Data records:
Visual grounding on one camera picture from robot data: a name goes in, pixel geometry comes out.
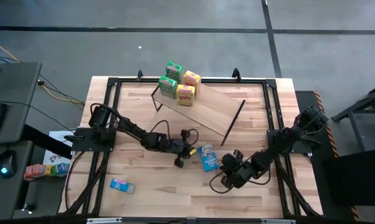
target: blue snack box
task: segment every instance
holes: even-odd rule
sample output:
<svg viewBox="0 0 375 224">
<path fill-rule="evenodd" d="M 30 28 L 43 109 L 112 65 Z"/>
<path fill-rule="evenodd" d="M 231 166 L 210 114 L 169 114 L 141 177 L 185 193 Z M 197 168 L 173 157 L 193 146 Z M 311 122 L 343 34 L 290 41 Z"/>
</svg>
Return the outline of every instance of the blue snack box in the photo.
<svg viewBox="0 0 375 224">
<path fill-rule="evenodd" d="M 211 170 L 218 169 L 219 165 L 217 155 L 215 154 L 215 151 L 212 148 L 212 144 L 198 147 L 197 150 L 199 151 L 204 171 L 208 172 Z"/>
<path fill-rule="evenodd" d="M 113 189 L 120 190 L 122 192 L 129 193 L 129 194 L 132 194 L 133 190 L 135 189 L 135 185 L 130 184 L 124 180 L 118 180 L 116 178 L 112 179 L 112 182 L 110 183 L 110 187 Z"/>
</svg>

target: wooden tabletop
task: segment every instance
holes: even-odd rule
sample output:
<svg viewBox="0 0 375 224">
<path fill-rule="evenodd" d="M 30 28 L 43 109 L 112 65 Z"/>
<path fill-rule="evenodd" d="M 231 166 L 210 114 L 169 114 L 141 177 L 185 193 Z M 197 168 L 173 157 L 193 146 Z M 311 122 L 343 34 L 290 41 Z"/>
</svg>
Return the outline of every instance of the wooden tabletop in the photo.
<svg viewBox="0 0 375 224">
<path fill-rule="evenodd" d="M 103 103 L 108 77 L 92 77 L 83 112 L 81 126 L 88 127 L 89 107 Z M 292 79 L 279 78 L 277 90 L 285 126 L 291 126 L 299 114 Z M 211 143 L 218 160 L 234 149 L 240 149 L 245 157 L 267 148 L 267 115 L 262 86 L 258 84 L 206 84 L 237 100 L 246 100 L 242 111 L 221 147 L 222 136 L 201 126 L 189 118 L 162 107 L 156 112 L 150 94 L 155 83 L 123 83 L 118 110 L 139 127 L 150 130 L 158 121 L 167 119 L 171 137 L 178 137 L 182 129 L 196 128 L 200 138 L 196 147 Z M 271 97 L 273 114 L 275 107 Z M 161 124 L 157 132 L 166 133 Z M 139 142 L 124 133 L 118 133 L 114 151 L 110 154 L 103 189 L 100 216 L 118 217 L 213 217 L 213 218 L 281 218 L 282 208 L 275 166 L 271 168 L 271 180 L 267 185 L 247 183 L 240 189 L 217 194 L 209 188 L 209 181 L 218 171 L 204 172 L 198 154 L 184 161 L 184 167 L 173 165 L 176 155 L 144 150 Z M 302 155 L 292 154 L 292 166 L 297 188 L 318 213 L 322 213 L 315 177 L 310 161 Z M 87 184 L 92 153 L 85 153 L 77 162 L 70 176 L 70 204 L 80 195 Z M 112 178 L 123 179 L 136 185 L 133 194 L 110 188 Z M 257 180 L 265 182 L 267 175 Z M 217 190 L 225 190 L 216 179 Z M 90 210 L 96 196 L 91 197 Z M 287 191 L 290 211 L 293 212 L 290 191 Z M 64 196 L 59 212 L 65 210 Z"/>
</svg>

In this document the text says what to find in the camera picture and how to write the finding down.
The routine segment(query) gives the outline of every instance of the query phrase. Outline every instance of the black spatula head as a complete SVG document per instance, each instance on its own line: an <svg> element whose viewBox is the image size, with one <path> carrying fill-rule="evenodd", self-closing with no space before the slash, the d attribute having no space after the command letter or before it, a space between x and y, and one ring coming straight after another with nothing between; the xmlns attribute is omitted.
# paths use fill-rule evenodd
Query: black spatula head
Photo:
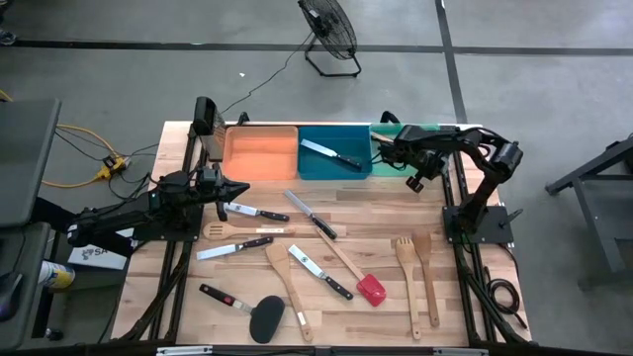
<svg viewBox="0 0 633 356"><path fill-rule="evenodd" d="M261 300L251 312L250 337L258 343L270 342L285 308L284 301L277 296L268 296Z"/></svg>

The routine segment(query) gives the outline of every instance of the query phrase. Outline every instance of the red silicone spatula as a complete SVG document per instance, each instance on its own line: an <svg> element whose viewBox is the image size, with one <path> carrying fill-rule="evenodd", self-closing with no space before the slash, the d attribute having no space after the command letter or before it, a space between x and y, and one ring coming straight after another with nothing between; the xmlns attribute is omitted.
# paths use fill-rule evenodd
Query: red silicone spatula
<svg viewBox="0 0 633 356"><path fill-rule="evenodd" d="M329 237L327 237L327 235L323 231L320 230L320 228L317 228L316 232L318 232L318 235L323 239L323 241L325 241L325 243L327 243L329 248L331 248L332 251L334 251L334 253L338 255L338 258L343 261L347 268L352 271L354 276L358 278L359 282L356 285L356 288L358 289L358 292L360 292L363 297L365 297L365 299L369 301L369 304L377 307L380 303L382 303L383 300L387 297L387 291L385 290L385 287L383 287L383 285L380 284L380 282L376 279L376 277L371 274L364 275L363 272L361 272L361 270L358 269L358 267L356 267L354 263L352 263L349 257L347 257L347 255L343 253L343 251L338 248L338 246L336 246L336 244L334 244L334 242Z"/></svg>

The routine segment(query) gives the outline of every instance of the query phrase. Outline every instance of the electric fan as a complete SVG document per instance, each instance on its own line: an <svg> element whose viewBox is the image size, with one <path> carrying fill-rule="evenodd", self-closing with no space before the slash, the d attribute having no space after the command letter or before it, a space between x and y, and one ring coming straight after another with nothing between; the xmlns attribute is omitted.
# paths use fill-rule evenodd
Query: electric fan
<svg viewBox="0 0 633 356"><path fill-rule="evenodd" d="M308 49L306 49L306 60L321 76L352 76L355 78L361 71L360 64L356 59L356 35L338 2L336 0L299 0L299 7L303 11L308 25L315 33ZM354 73L323 73L309 56L309 52L315 47L317 39L334 57L341 60L354 59L358 71Z"/></svg>

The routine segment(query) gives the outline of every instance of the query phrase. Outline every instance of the wooden utensil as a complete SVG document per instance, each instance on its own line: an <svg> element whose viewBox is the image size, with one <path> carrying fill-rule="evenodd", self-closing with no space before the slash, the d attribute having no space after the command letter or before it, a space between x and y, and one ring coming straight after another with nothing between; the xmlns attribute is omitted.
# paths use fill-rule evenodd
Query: wooden utensil
<svg viewBox="0 0 633 356"><path fill-rule="evenodd" d="M209 222L203 228L208 239L218 240L238 234L293 234L294 227L235 227L225 222Z"/></svg>
<svg viewBox="0 0 633 356"><path fill-rule="evenodd" d="M407 277L408 310L411 314L411 332L413 338L419 340L422 333L419 326L419 315L417 314L417 298L415 297L415 285L413 284L413 265L415 263L415 247L410 238L401 237L396 242L396 255L403 266Z"/></svg>
<svg viewBox="0 0 633 356"><path fill-rule="evenodd" d="M431 326L439 326L439 312L437 312L437 300L433 287L433 275L431 274L431 235L415 231L413 233L413 246L422 262L422 274L424 275L424 288L426 289L426 301L428 302L428 317Z"/></svg>
<svg viewBox="0 0 633 356"><path fill-rule="evenodd" d="M343 251L332 241L320 228L316 229L316 233L327 243L329 248L336 253L338 258L352 271L352 274L358 278L356 289L373 307L377 307L387 297L385 287L372 274L364 275L363 272L354 265Z"/></svg>
<svg viewBox="0 0 633 356"><path fill-rule="evenodd" d="M286 285L286 290L288 291L288 296L290 297L290 302L293 304L293 308L295 309L295 314L297 315L297 319L299 320L299 325L301 327L302 335L304 336L304 340L312 341L314 338L313 330L308 323L308 319L306 318L306 314L304 313L304 307L301 304L301 300L299 299L299 294L295 290L295 286L293 285L293 281L290 278L290 259L288 258L288 252L286 251L286 247L279 243L273 243L270 246L266 247L266 256L268 257L268 261L273 266L277 274L281 278L281 280Z"/></svg>

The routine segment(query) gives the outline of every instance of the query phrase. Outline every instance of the black table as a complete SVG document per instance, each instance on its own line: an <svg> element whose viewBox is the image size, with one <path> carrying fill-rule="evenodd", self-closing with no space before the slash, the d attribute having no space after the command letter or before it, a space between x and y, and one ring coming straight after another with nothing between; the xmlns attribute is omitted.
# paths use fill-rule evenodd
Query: black table
<svg viewBox="0 0 633 356"><path fill-rule="evenodd" d="M0 275L24 275L20 307L0 322L0 350L22 344L38 284L50 226L29 224L59 114L59 101L0 103Z"/></svg>

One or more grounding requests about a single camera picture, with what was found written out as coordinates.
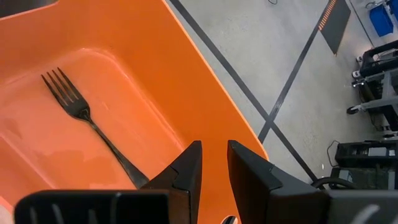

• [TASK DESCRIPTION]
Whenever "what" occurs in a line above, copy that line.

• [RESPONSE TO THIS TASK]
In this document the text says what to find in the camera picture and how to write the finding down.
One or more grounding requests about a single camera picture, with what was found written out as coordinates.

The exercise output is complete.